Ciò che vorrei invece puntualizzare, prendendo a riferimento l’esempio, è la irresponsabilità con la quale il nostro elettorato domestico affronta i percorsi, meglio gli appuntamenti elettorali a tutti i livelli. I problemi che emergono si riferiscono all’interpretazione privata del voto e ai doveri della politica. Quanto all’interpretazione privata, essa è figlia delle brutte abitudini di attribuire all’espressione del voto il valore di corrispettivo. Quasi il prezzo che ciascuno è disposto a pagare l’indebito, ma anche spesso il dovuto da una società che, rispettivamente, contraccambia con facilità chi non ha titolo e a fatica attribuisce ai meritevoli. Quanto ai doveri della politica, essa li disconosce a tal punto da avere smarrito le caratteristiche che l’hanno sempre distinta. Un problema alquanto complesso perché investe la loro vita interna e le scelte che dovrebbero caratterizzarla nell’impegno di soddisfare l’interesse del Paese e dei cittadini. Ebbene, a fronte di tutto questo accadono delle cose stranissime. Esempi.
Nella vita interna si scontrano gli squadroni e si mettono in campo i numeri prepotenti, quelli che sono detenuti dagli apparati.
Nel Partito Democratico si litiga in casa. Si contende tra chi pretende il ricambio di chi ha perso e chi è espressione dell’usato, bravo da sempre nella spartizione dell’esercizio del potere. Di conseguenza, si è andati alle primarie con gli eserciti dei decrepiti della politica.

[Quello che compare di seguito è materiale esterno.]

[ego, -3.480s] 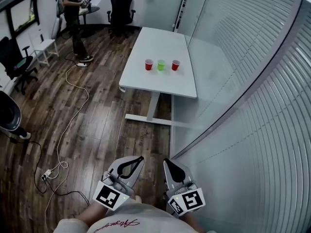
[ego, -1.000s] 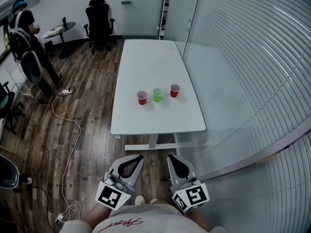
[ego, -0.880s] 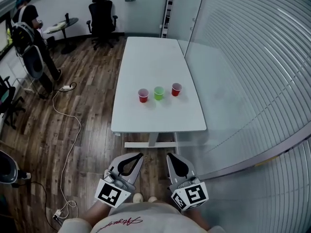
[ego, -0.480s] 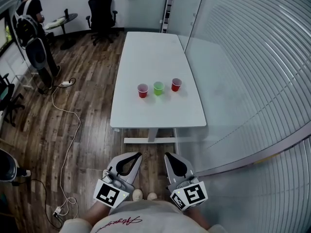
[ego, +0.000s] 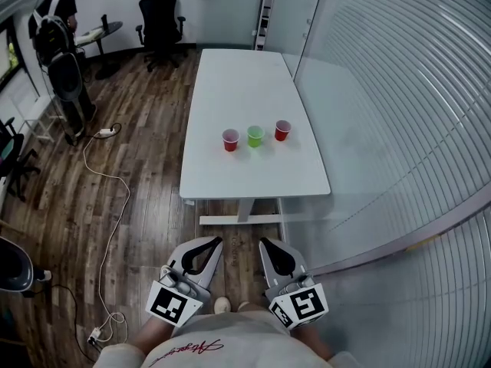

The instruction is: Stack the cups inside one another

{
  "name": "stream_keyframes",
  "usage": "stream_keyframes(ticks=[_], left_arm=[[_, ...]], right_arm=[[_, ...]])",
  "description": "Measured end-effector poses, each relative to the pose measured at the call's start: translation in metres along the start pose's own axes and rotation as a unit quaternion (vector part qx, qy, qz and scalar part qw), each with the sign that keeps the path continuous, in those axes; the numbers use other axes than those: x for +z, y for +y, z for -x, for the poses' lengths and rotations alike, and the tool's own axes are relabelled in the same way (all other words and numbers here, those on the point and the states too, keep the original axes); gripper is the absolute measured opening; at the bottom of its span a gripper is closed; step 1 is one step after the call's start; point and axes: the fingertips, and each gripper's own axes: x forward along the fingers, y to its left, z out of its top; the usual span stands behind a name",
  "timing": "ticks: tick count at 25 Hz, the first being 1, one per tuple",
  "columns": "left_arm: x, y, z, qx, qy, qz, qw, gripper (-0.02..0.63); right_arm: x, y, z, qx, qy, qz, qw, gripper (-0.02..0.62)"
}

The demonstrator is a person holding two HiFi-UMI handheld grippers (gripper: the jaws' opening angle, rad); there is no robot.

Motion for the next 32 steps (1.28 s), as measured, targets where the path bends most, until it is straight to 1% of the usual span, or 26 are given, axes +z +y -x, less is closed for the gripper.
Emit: stream_keyframes(ticks=[6, 11, 16, 22, 32], left_arm=[[-0.004, 0.001, 0.001, -0.008, -0.002, 0.005, 1.0, -0.005], [-0.007, -0.003, -0.002, -0.022, 0.004, 0.008, 0.9997, -0.005], [-0.009, 0.001, -0.009, -0.025, 0.004, 0.004, 0.9997, -0.005], [-0.008, 0.017, -0.018, -0.014, 0.0, 0.001, 0.9999, -0.005], [-0.017, 0.053, -0.056, 0.007, 0.002, -0.005, 1.0, -0.005]], right_arm=[[-0.007, 0.002, 0.003, -0.009, 0.008, 0.002, 1.0, 0.002], [-0.008, -0.004, 0.014, -0.029, 0.013, 0.0, 1.0, 0.002], [-0.007, -0.014, 0.011, -0.034, 0.013, 0.003, 0.999, 0.002], [-0.002, -0.023, -0.006, -0.026, 0.008, 0.006, 1.0, 0.002], [-0.004, -0.058, -0.051, -0.011, 0.004, 0.004, 1.0, 0.002]])
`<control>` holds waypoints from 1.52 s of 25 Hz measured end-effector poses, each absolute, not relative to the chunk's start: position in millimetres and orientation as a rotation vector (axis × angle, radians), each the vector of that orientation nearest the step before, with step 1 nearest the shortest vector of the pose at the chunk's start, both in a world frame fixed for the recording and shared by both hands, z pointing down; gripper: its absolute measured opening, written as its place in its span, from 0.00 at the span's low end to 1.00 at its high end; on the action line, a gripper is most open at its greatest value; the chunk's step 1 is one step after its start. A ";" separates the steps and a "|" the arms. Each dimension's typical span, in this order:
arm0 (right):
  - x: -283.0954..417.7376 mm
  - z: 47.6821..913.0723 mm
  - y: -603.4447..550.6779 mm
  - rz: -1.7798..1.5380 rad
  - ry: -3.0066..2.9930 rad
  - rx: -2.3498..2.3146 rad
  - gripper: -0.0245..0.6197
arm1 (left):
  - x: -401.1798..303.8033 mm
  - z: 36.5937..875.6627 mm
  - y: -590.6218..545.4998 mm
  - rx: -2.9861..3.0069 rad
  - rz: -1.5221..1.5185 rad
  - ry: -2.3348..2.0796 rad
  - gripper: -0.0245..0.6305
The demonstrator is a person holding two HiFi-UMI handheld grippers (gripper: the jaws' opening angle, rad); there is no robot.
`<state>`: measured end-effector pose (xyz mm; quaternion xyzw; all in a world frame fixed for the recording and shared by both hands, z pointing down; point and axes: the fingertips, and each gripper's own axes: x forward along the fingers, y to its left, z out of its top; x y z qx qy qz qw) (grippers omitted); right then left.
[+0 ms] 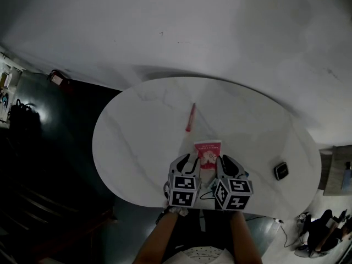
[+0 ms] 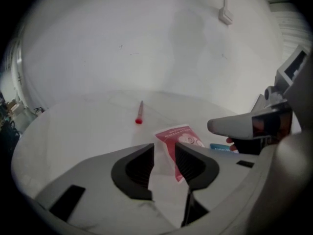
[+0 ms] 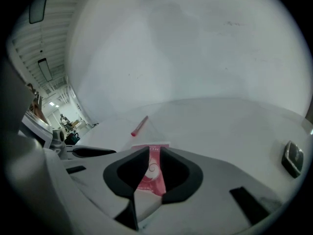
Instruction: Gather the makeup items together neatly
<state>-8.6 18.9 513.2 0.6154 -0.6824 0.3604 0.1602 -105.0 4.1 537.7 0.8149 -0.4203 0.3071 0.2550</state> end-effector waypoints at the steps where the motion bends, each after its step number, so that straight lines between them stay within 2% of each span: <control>1: -10.3 515.7 19.8 1.038 -1.950 1.740 0.19 | -103.9 538.3 6.4 2.213 0.838 -1.132 0.30; 10: -23.0 545.3 34.0 1.064 -1.885 1.613 0.28 | -102.7 550.3 22.2 2.202 0.873 -1.087 0.30; 23: -26.2 561.9 36.0 1.114 -1.835 1.568 0.30 | -101.0 555.7 25.3 2.196 0.881 -1.067 0.31; 32: -28.4 563.5 35.5 1.098 -1.826 1.563 0.27 | -103.8 556.7 28.1 2.194 0.883 -1.069 0.31; 38: -30.6 561.9 36.2 1.084 -1.823 1.578 0.17 | -105.0 556.1 30.6 2.192 0.876 -1.073 0.31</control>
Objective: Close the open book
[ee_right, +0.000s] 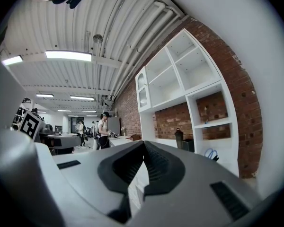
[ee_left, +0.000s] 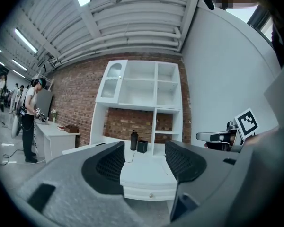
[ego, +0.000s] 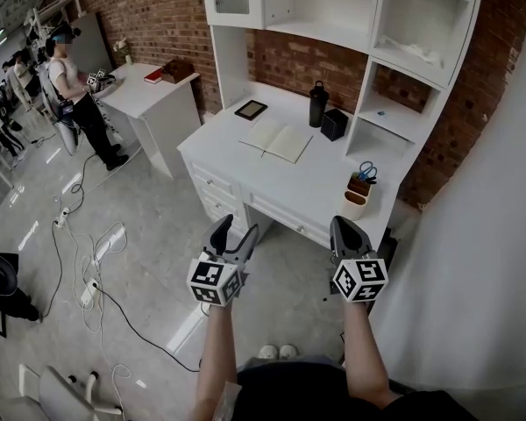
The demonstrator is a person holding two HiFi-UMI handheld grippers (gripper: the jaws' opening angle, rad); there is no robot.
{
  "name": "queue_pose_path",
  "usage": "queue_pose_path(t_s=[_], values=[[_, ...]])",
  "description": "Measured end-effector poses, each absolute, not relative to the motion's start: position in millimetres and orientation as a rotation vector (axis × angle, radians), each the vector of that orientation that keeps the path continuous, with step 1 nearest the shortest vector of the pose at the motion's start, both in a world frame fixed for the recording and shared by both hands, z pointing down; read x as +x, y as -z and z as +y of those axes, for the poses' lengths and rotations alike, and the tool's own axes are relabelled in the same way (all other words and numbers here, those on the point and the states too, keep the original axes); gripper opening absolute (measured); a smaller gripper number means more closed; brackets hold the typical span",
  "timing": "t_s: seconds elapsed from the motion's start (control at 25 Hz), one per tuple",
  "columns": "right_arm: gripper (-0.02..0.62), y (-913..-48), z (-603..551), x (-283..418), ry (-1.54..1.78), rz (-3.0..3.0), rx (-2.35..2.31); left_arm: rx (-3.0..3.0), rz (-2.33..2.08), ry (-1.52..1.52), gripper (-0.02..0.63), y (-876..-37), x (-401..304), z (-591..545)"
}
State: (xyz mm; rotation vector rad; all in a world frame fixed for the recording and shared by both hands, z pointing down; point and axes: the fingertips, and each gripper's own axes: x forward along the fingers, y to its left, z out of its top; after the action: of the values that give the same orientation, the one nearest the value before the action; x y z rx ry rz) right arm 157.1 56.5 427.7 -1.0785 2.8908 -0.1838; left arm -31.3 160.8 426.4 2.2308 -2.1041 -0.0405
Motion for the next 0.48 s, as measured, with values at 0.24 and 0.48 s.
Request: queue_pose_path(t_s=[0.24, 0.48], values=[[0.000, -430, 47, 163, 0.203, 2.884, -1.080, 2.216, -2.108, 0.031, 0.242, -429, -31, 154], [0.000, -429, 29, 174, 0.207, 2.871, -1.071, 2.208, -2.139, 0.045, 0.242, -426, -27, 141]])
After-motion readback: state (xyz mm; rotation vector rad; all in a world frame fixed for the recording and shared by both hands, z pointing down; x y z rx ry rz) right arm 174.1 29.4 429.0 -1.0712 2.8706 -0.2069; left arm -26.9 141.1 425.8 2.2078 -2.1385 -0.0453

Con i soliti plotoni di chi è riconoscente “per grazia ricevuta”. Con quelli (quasi rinnovati Luigi XV) che, attraverso un linguaggio rococò, predicano diversamente da ciò che fanno, pretendendo assoluzioni politiche al pari di come, giustamente, hanno conseguito quelle giudiziarie. Il rinnovamento, quello che ci sarebbe voluto, è tutt’altro!

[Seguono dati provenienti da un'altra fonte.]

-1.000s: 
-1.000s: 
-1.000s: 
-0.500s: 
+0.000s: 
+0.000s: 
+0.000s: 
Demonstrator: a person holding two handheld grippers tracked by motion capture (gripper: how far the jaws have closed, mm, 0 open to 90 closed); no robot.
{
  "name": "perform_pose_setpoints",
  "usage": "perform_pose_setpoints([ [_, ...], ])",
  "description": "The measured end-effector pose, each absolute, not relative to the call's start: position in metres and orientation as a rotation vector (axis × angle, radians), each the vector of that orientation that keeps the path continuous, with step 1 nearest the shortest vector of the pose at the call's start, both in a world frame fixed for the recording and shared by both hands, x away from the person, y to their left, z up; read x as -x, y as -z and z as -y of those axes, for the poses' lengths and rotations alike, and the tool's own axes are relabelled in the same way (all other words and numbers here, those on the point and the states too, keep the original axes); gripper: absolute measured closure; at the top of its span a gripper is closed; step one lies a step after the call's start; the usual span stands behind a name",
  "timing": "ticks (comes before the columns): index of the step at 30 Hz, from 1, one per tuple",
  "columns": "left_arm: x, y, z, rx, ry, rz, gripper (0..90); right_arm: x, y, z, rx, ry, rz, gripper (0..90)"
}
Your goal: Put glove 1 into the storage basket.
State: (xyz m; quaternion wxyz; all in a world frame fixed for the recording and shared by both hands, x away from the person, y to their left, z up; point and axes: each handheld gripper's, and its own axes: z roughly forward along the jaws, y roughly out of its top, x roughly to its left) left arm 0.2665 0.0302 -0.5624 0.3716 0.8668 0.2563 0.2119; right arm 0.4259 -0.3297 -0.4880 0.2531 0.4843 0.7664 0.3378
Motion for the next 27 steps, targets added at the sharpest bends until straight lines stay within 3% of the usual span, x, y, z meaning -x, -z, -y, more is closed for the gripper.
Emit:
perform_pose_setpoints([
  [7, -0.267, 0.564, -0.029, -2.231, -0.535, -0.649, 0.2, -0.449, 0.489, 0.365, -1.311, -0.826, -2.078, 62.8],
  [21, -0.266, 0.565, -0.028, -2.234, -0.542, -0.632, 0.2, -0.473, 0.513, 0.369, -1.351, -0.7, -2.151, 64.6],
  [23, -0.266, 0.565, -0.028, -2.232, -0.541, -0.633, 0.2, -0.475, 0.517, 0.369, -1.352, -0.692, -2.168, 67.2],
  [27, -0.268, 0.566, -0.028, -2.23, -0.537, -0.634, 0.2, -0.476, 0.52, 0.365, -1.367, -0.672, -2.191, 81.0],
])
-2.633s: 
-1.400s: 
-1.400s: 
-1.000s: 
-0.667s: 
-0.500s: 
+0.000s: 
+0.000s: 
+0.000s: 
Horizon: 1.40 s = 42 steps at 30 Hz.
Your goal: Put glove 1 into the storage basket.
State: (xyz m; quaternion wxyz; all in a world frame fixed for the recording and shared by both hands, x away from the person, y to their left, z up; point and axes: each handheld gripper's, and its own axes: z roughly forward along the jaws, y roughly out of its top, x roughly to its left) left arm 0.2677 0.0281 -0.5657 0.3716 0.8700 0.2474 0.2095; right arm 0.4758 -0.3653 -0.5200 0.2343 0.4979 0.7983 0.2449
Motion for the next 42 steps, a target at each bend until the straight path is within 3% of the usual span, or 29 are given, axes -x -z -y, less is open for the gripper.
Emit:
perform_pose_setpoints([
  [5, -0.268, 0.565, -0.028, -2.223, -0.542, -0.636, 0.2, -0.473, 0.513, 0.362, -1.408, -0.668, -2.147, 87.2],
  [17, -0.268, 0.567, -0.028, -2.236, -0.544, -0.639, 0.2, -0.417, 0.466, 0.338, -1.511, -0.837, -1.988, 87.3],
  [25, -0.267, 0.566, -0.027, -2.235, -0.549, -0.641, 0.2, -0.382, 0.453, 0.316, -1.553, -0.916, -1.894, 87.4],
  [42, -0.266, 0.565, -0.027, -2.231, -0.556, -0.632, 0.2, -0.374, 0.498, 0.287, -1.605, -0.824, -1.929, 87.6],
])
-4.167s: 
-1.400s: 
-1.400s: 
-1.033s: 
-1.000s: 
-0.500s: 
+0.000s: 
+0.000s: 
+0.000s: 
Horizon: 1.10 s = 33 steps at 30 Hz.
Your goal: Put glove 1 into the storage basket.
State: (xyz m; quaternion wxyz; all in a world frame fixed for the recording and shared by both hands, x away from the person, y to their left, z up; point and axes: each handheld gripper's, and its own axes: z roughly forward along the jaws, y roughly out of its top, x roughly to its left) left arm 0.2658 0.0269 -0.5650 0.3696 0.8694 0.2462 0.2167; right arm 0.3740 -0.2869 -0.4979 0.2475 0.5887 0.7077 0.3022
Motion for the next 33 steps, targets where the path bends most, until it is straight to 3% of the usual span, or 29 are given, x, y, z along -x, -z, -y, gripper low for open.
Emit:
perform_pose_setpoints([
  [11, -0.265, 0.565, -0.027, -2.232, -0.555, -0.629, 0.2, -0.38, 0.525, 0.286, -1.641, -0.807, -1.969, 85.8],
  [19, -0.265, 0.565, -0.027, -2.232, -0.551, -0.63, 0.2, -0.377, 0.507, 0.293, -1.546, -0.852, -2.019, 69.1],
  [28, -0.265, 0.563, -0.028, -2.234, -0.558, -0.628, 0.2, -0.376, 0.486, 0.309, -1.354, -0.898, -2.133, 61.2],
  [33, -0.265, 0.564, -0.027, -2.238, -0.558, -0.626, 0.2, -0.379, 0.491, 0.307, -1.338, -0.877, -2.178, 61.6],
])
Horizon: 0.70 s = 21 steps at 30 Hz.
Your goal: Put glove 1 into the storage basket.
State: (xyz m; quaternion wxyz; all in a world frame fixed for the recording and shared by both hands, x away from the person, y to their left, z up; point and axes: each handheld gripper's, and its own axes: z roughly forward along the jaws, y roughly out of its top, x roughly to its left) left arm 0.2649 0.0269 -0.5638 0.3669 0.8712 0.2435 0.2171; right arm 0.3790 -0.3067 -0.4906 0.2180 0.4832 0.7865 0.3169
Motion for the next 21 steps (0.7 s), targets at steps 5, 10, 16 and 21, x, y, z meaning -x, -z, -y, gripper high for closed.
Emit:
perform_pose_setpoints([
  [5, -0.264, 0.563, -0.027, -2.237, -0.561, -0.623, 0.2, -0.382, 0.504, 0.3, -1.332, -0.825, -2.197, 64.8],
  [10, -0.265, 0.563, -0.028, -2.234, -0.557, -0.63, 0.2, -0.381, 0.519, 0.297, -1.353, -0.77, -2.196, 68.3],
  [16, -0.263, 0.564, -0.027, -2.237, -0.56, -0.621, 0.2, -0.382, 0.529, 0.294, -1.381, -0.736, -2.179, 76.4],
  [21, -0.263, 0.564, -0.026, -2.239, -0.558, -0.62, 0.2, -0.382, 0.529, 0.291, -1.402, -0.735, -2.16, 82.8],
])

Nel centrodestra di peggio. Ci si unisce nelle idee del ringiovanimento delle rappresentanze. Ci si divide sino a sciogliersi in modo teleguidato da chi del telecomando se ne intende. L’affare è affare. Nel suo segno, ci si rinnova, supponendo di poterlo fare con qualche lifting in più e con qualche amazzone in meno.
Intanto, i giovani, sia da una parte che dall’altra, si allontanano dalla vita democratica, tra spesso immeritate manganellate fisiche ed egoismi economici che sottraggono loro ogni futuro.

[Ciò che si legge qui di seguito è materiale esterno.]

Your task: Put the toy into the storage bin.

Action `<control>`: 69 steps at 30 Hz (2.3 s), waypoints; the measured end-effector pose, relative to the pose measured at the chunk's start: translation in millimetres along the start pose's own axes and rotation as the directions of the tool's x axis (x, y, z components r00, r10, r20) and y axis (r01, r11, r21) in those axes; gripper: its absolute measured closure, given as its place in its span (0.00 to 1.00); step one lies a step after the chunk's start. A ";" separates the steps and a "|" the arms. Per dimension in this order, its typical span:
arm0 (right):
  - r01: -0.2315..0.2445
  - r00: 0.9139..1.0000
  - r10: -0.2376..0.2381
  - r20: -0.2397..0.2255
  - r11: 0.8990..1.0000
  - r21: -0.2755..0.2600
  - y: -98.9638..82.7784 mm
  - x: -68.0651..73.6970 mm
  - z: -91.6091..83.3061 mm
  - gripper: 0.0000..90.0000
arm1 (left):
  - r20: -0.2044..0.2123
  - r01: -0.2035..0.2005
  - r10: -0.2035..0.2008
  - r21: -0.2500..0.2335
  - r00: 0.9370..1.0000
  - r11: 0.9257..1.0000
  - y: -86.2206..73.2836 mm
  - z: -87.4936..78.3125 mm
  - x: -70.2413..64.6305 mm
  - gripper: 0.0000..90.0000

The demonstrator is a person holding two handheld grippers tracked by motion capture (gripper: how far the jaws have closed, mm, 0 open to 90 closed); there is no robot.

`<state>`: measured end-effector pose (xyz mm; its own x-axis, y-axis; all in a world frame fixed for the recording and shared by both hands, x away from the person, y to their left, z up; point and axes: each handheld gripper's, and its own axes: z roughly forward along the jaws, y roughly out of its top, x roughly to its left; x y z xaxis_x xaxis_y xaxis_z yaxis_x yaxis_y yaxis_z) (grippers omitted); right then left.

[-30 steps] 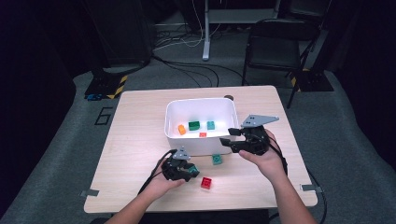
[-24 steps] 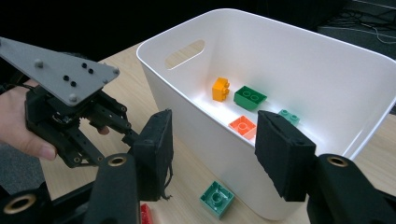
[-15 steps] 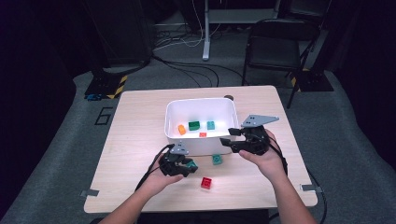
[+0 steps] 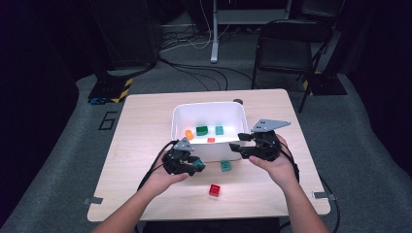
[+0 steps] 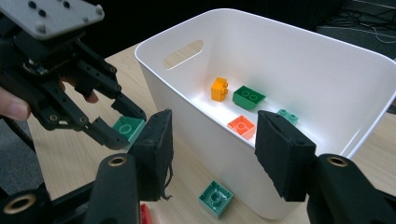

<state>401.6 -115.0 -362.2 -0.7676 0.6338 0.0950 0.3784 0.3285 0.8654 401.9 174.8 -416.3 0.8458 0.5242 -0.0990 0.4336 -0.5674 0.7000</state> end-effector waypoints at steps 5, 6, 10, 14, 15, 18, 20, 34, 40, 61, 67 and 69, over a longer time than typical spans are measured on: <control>-0.002 1.000 0.002 0.001 1.000 0.000 0.0 -0.3 -0.1 0.51 | -0.007 -0.001 0.000 -0.025 1.000 1.000 11.9 -11.9 4.5 0.65; -0.002 1.000 0.002 0.002 1.000 0.000 -0.1 -0.4 0.0 0.51 | -0.008 0.002 -0.003 -0.030 1.000 1.000 14.2 -13.7 4.9 0.65; -0.001 1.000 0.001 0.001 1.000 -0.001 0.0 -0.2 -0.1 0.51 | -0.020 -0.015 0.014 -0.033 1.000 0.999 23.9 -20.6 5.2 0.65; -0.001 1.000 0.001 0.002 1.000 -0.002 0.0 -0.5 -0.3 0.51 | -0.032 -0.030 0.029 -0.037 0.999 0.999 33.5 -24.8 5.8 0.65; 0.001 1.000 -0.001 0.003 1.000 -0.003 0.0 -0.6 -0.4 0.51 | -0.033 -0.030 0.029 -0.041 0.999 0.999 36.4 -25.6 6.3 0.65; 0.001 1.000 -0.001 0.001 1.000 -0.003 0.2 -0.3 -0.5 0.51 | -0.030 -0.028 0.026 -0.047 0.999 0.998 43.3 -27.4 8.4 0.65; 0.001 1.000 -0.001 0.003 1.000 -0.002 0.1 -0.6 -0.5 0.51 | -0.037 -0.029 0.028 -0.052 0.999 0.998 48.5 -28.2 10.4 0.65; -0.007 1.000 0.007 -0.003 1.000 -0.004 -0.1 -1.6 -1.1 0.51 | -0.068 0.008 -0.013 -0.070 0.998 0.998 73.6 -26.3 37.3 0.65; -0.008 1.000 0.007 -0.001 1.000 -0.003 -0.3 -1.8 -0.8 0.51 | -0.078 0.033 -0.039 -0.073 0.996 0.997 83.3 -21.9 49.7 0.65; -0.008 1.000 0.008 -0.004 1.000 -0.005 -0.9 -3.3 -1.3 0.51 | -0.128 0.049 -0.052 -0.025 0.990 0.998 118.9 24.6 80.9 0.65; -0.008 1.000 0.008 -0.002 1.000 -0.008 -0.9 -3.6 -1.6 0.51 | -0.105 0.081 -0.082 -0.018 0.991 0.997 119.2 36.7 88.9 0.65; -0.008 1.000 0.008 -0.002 1.000 -0.010 -0.8 -3.5 -1.6 0.51 | -0.107 0.088 -0.089 -0.015 0.990 0.996 119.0 39.5 90.9 0.65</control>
<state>403.2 -118.6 -362.5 -0.7656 0.6351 0.1024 0.3792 0.3168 0.8694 542.6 129.8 -369.9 0.7656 0.6377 -0.0847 0.5019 -0.5097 0.6988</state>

Ad entrambi gli schieramenti, ovviamente allargati alle altre coalizioni competitor alle prossime elezioni, l’ineludibile compito di ringiovanire i loro ranghi senili e di infortirli dei migliori giovani. Ove mai si dovesse pensare ai vecchi, occorrerebbe farvi ricorso solo se ne vale la pena. In una tale logica, nel senso di volere mostrare una loro utilità, sarà difficile giustificare ogni concessione di deroga in favore di chi è stato primario (co)artefice, al maschile e al femminile, degli insuccessi che hanno ridotto il Paese all’irriconoscibile e i cittadini alla disperazione.
Ben vengano, dunque, i ringiovanimenti da individuare tra i sindaci che ci sono; tra quelli che ci sono stati e tra quelli che non ci sono riusciti per le malefatte degli altri; tra chi ha dato buona prova nelle istituzioni (ma anche fuori), peraltro in zone ad alto disagio mafioso. Ma anche tra i semplici ranghi dei giovani promettenti, impegnati per passione e senso solidaristico nei diversi consigli comunali. Quei “prodigi” di onestà che ci sono a destra, a sinistra e tra i sempre moderati.
Insomma, si rende necessaria l’individuazione dei soggetti capaci indispensabili per modificare le cose unitamente a quelli che rimarranno per meriti dimostrati (tre o quattro pluripartisan ci sono!).
Occorre però sostituire (e sono tanti) quelli “scaduti”, da ritenersi non più “consumabili” pena la messa in pericolo della “salute pubblica” e la messa da parte dell’intelligenza comune.
Altrimenti, ben venga Grillo, con il suo esercito naif, che devo dire non mi ha però entusiasmato granché. Meglio Crozza!